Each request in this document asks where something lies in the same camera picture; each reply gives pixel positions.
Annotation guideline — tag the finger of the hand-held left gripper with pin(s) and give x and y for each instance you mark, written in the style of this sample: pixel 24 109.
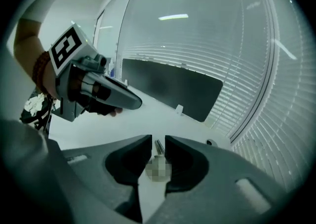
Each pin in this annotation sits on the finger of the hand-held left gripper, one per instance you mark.
pixel 123 96

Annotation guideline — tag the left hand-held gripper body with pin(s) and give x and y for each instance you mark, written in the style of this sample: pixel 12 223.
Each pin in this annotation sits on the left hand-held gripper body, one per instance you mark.
pixel 65 45

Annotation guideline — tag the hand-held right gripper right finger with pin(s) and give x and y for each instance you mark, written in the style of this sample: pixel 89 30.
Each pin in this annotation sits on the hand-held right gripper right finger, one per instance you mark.
pixel 222 183

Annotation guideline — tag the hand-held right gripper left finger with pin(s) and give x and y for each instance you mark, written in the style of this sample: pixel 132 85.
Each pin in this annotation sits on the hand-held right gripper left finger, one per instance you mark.
pixel 89 161

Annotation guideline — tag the small metal tool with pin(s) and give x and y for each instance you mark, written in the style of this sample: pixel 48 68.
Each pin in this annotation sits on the small metal tool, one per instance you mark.
pixel 159 150

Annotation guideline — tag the person's left forearm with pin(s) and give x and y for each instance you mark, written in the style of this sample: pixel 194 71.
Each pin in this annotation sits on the person's left forearm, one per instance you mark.
pixel 27 45

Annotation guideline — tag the person's left hand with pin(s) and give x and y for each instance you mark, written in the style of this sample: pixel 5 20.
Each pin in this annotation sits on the person's left hand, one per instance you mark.
pixel 102 110

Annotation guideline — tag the white round desk grommet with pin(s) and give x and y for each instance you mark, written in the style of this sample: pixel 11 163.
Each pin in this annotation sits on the white round desk grommet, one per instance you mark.
pixel 211 142

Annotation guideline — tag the dark floral clothing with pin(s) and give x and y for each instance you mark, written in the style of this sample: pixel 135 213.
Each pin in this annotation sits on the dark floral clothing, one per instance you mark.
pixel 33 109

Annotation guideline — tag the white window blinds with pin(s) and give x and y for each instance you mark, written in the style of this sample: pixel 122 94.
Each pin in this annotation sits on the white window blinds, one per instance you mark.
pixel 202 40

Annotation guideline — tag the white divider bracket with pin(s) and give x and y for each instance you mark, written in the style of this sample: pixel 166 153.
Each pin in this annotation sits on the white divider bracket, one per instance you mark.
pixel 179 110
pixel 126 83

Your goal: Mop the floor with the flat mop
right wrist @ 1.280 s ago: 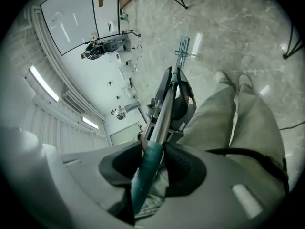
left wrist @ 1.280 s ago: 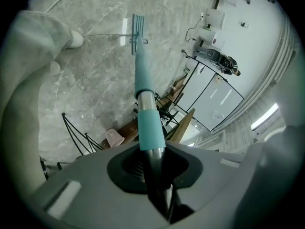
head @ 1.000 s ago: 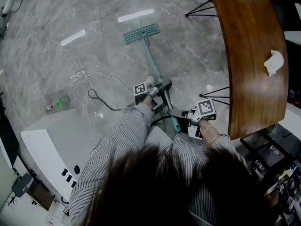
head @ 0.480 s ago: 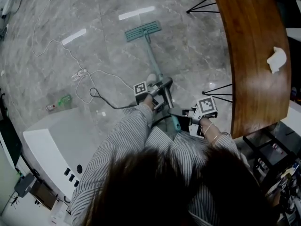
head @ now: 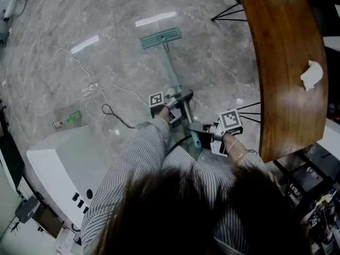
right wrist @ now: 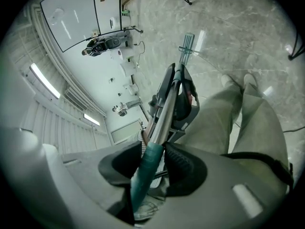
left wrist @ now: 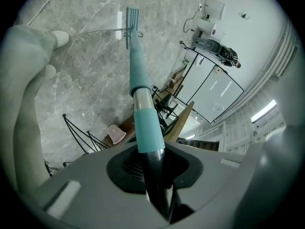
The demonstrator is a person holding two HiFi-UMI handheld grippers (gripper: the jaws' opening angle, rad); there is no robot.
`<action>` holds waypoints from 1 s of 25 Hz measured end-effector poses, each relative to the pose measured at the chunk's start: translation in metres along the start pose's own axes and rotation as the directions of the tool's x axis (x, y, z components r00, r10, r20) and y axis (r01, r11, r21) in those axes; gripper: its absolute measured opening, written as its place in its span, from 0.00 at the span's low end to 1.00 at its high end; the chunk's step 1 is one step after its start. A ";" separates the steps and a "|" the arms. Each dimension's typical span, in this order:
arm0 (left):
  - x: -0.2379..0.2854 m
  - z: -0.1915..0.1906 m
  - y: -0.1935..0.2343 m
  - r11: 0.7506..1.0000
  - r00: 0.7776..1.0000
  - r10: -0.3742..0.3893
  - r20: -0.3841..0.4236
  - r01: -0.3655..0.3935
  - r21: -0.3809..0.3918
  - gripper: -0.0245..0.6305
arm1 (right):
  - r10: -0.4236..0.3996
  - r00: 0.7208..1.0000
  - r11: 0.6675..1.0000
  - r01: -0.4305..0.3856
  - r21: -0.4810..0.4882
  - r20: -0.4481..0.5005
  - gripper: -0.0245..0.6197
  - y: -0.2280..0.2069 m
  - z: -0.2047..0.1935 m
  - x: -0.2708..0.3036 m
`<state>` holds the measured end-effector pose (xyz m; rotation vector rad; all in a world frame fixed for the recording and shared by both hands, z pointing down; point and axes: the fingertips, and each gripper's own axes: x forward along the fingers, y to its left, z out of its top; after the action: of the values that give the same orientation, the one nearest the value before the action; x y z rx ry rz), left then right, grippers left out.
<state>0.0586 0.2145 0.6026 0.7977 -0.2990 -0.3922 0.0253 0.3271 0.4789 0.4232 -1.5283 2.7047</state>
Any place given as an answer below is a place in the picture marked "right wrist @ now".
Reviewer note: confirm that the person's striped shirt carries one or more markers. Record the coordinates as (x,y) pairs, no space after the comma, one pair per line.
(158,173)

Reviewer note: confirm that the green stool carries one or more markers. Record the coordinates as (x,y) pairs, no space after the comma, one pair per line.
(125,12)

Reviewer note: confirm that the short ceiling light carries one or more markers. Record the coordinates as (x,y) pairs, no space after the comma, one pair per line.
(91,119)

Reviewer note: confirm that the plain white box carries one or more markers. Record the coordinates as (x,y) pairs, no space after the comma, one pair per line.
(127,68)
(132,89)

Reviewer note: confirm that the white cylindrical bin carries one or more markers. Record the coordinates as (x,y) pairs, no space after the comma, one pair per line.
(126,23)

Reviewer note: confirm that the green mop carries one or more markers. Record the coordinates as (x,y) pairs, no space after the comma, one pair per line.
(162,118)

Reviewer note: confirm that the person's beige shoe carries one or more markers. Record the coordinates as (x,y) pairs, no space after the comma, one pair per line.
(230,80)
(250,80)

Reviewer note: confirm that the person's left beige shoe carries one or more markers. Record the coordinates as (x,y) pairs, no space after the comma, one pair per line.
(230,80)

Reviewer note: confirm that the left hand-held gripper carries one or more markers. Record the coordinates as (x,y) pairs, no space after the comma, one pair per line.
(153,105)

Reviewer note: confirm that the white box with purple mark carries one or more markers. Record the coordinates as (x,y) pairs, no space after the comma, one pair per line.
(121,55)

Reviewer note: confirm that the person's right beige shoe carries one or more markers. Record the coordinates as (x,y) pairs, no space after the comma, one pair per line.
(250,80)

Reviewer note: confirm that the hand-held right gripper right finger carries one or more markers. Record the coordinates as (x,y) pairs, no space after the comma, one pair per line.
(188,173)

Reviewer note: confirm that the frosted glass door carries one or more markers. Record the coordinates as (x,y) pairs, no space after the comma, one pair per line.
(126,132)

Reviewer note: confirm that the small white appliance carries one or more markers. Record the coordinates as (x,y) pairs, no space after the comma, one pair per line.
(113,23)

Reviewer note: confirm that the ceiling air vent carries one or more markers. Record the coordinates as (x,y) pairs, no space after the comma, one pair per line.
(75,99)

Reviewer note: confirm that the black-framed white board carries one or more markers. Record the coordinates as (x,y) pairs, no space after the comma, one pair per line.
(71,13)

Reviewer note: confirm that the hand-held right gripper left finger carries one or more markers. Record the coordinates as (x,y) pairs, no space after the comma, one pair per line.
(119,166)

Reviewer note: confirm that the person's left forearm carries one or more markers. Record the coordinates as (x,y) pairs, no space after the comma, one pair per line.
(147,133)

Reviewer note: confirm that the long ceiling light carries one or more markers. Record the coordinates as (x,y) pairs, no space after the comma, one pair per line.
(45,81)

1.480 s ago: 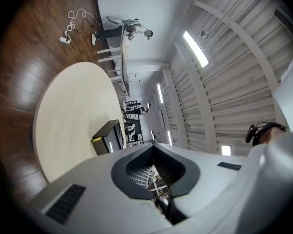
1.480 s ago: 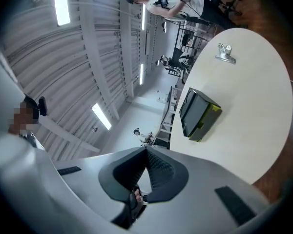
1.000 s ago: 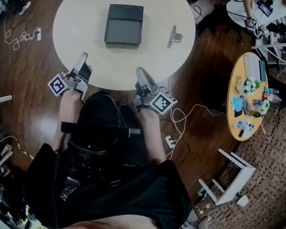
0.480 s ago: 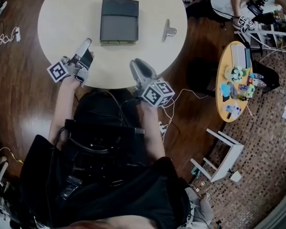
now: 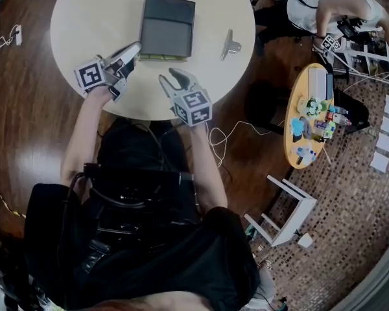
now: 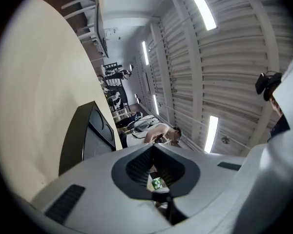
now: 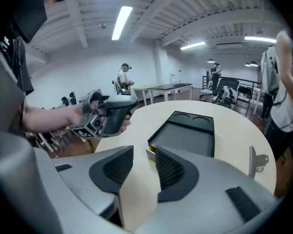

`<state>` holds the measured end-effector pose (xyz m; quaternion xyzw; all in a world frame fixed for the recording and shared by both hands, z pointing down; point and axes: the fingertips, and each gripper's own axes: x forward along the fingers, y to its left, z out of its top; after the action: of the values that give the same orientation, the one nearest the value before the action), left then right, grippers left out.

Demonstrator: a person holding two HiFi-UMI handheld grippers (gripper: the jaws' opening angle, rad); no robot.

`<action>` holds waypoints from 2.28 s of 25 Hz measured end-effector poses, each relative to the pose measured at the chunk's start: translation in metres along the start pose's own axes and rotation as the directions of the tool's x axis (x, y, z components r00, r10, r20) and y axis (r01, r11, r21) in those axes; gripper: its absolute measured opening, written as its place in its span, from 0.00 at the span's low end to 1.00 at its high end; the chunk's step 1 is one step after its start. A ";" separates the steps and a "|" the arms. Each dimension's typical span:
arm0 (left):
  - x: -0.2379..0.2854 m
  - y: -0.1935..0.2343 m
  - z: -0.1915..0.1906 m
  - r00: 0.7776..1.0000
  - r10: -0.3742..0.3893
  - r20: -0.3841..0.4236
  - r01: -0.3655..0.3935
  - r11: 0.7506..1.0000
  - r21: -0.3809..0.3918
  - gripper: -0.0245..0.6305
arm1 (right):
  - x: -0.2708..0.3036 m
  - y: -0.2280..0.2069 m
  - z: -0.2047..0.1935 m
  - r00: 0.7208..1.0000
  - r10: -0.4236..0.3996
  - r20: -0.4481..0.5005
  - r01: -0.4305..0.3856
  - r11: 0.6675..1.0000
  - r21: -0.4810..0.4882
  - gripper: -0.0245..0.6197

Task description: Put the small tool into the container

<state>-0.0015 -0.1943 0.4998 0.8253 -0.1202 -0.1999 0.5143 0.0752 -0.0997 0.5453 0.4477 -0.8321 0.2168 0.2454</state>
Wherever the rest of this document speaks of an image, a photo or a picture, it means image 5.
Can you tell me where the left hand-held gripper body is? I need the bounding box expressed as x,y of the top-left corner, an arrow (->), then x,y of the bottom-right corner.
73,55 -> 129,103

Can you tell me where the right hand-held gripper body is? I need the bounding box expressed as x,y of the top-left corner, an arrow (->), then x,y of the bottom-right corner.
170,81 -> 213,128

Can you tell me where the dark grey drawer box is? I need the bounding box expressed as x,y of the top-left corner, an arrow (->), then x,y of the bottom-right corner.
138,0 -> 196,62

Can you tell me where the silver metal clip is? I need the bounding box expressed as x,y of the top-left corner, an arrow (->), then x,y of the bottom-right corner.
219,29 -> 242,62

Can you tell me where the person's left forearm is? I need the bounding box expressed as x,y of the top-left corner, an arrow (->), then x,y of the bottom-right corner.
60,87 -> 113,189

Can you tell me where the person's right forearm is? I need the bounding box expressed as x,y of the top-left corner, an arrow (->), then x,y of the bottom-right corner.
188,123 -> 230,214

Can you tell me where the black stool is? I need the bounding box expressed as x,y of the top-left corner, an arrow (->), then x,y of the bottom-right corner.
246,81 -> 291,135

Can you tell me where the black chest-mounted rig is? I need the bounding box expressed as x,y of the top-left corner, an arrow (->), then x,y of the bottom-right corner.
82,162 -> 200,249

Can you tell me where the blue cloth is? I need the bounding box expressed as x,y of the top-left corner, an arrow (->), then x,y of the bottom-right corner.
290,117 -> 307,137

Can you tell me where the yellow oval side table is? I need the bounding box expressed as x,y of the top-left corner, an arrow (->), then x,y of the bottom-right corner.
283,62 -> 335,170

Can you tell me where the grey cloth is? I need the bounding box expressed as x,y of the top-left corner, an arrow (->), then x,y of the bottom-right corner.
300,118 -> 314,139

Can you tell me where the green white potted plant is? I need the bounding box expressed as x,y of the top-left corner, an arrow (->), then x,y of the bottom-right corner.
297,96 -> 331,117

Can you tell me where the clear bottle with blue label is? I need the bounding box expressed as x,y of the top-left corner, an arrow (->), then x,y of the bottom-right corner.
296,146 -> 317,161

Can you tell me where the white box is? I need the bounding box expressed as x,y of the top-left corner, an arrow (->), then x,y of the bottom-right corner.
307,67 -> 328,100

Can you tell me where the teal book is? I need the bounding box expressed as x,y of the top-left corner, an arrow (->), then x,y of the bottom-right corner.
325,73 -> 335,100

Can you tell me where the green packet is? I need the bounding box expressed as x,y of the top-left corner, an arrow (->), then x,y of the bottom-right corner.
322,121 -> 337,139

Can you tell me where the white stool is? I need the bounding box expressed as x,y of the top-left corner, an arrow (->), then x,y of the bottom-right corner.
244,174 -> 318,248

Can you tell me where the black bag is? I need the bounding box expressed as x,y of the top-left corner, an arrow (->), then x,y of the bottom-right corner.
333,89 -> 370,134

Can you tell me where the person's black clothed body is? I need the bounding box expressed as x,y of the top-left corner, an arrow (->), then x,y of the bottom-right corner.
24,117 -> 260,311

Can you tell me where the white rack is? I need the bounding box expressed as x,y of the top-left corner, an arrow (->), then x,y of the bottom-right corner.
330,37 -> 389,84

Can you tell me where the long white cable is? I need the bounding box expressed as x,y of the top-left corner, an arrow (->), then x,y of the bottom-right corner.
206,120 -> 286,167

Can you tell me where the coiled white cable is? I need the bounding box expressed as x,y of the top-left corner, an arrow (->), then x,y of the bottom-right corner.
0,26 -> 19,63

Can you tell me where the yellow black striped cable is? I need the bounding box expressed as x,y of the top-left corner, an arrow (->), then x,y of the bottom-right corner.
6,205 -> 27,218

**PROBLEM DESCRIPTION**
Lines containing the word "jaws" must all be returned from the material above.

**FINAL ANSWER**
The demonstrator is a person holding two HiFi-UMI handheld grippers (gripper: the jaws' opening angle, rad); there is no robot.
Demonstrator: a person holding two HiFi-UMI handheld grippers (gripper: the jaws' opening angle, rad); no robot.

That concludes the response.